* WORK TASK *
Reproduce exactly the lines of the material beneath, from the line that contains "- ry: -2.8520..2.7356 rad" to the line that contains "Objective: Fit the", both included, and no other lines.

* PROVIDED MATERIAL *

--------------------

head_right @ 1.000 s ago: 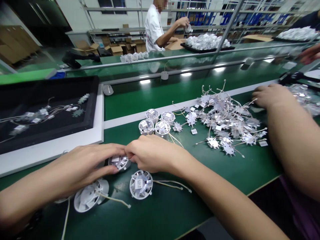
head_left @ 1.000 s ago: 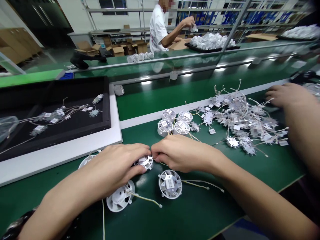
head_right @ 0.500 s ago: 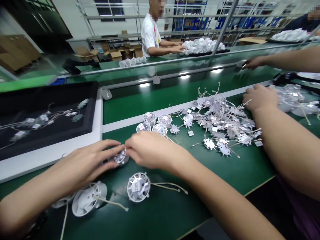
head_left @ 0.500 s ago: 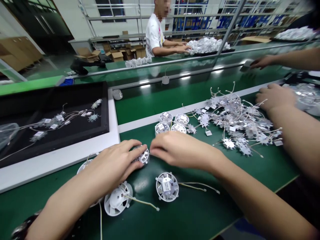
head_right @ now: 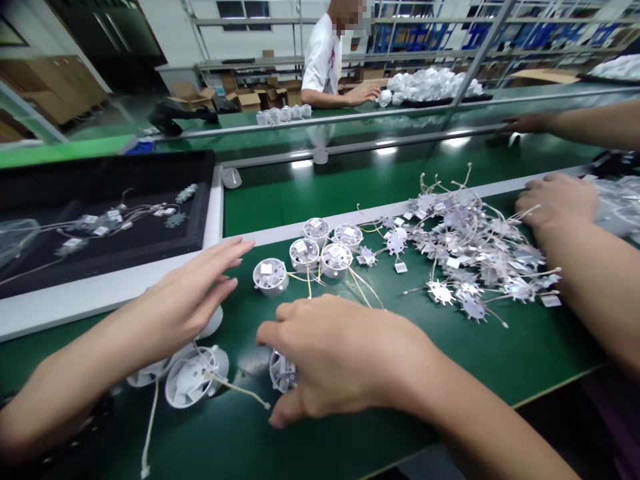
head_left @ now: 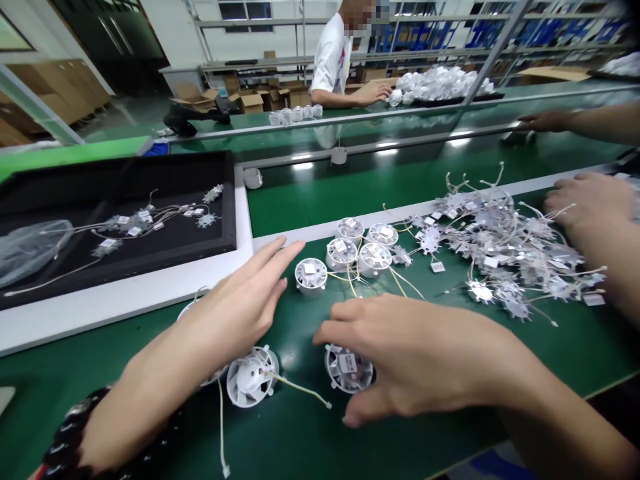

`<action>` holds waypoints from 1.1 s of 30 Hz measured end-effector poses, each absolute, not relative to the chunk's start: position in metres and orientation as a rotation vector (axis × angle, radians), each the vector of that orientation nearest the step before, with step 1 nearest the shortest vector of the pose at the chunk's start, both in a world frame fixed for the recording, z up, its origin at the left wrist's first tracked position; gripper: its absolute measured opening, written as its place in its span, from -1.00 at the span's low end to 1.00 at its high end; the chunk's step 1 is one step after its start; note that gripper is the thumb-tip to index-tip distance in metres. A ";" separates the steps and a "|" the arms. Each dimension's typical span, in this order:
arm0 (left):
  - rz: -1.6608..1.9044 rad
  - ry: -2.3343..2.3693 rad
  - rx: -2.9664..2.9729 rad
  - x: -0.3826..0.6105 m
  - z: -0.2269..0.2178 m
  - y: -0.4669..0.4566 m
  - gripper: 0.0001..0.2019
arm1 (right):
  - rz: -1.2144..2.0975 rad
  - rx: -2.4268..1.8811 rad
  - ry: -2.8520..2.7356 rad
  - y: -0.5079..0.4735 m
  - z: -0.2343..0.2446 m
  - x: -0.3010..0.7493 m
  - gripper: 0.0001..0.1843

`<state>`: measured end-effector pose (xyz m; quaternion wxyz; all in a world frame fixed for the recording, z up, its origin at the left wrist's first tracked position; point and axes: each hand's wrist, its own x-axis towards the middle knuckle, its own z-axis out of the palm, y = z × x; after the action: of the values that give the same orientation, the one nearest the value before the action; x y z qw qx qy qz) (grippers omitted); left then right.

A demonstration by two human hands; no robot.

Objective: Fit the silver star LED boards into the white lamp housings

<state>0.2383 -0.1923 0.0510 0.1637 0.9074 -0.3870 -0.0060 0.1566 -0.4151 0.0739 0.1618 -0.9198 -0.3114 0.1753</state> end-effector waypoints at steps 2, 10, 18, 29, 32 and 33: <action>0.062 -1.099 2.572 0.238 0.063 -0.189 -0.58 | 0.535 -2.671 -0.949 -0.410 0.072 0.151 -0.63; 0.092 -0.963 2.667 0.238 0.096 -0.177 -0.66 | 0.036 -2.749 -0.986 -0.401 0.052 0.172 -0.89; 0.078 -0.966 2.690 0.238 0.095 -0.176 -0.68 | -0.314 -2.644 -0.957 -0.372 0.033 0.164 -0.66; -0.265 -1.184 2.791 0.228 0.093 -0.181 -0.73 | 0.423 -2.573 -0.854 -0.400 0.059 0.174 -0.75; -0.533 -1.369 2.652 0.220 0.086 -0.186 -0.80 | 0.495 -2.597 -0.730 -0.420 0.062 0.180 -0.78; -0.592 -1.422 2.606 0.217 0.083 -0.189 -0.78 | 0.547 -2.589 -0.711 -0.424 0.062 0.180 -0.78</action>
<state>0.2175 -0.1892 0.0826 0.0572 0.8595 -0.4688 -0.1952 0.1804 -0.4238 0.0624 0.1994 -0.9260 -0.2541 0.1955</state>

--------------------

* SOLUTION FOR THIS EXERCISE *
  - ry: -2.8520..2.7356 rad
  - y: -0.5079..0.4735 m
  - z: -0.2343..0.2446 m
  - x: -0.3010..0.7493 m
  - gripper: 0.0001..0.1843

`<state>`: measured end-effector pose (xyz m; quaternion wxyz; all in a world frame fixed for the recording, z up, its origin at the left wrist's first tracked position; point and axes: each hand's wrist, its own x-axis towards the middle knuckle, its own z-axis out of the palm, y = z × x; after the action: of the values that give the same orientation, the one nearest the value before the action; x y z qw qx qy qz) (grippers omitted); left then right.

A demonstration by two human hands; no robot.

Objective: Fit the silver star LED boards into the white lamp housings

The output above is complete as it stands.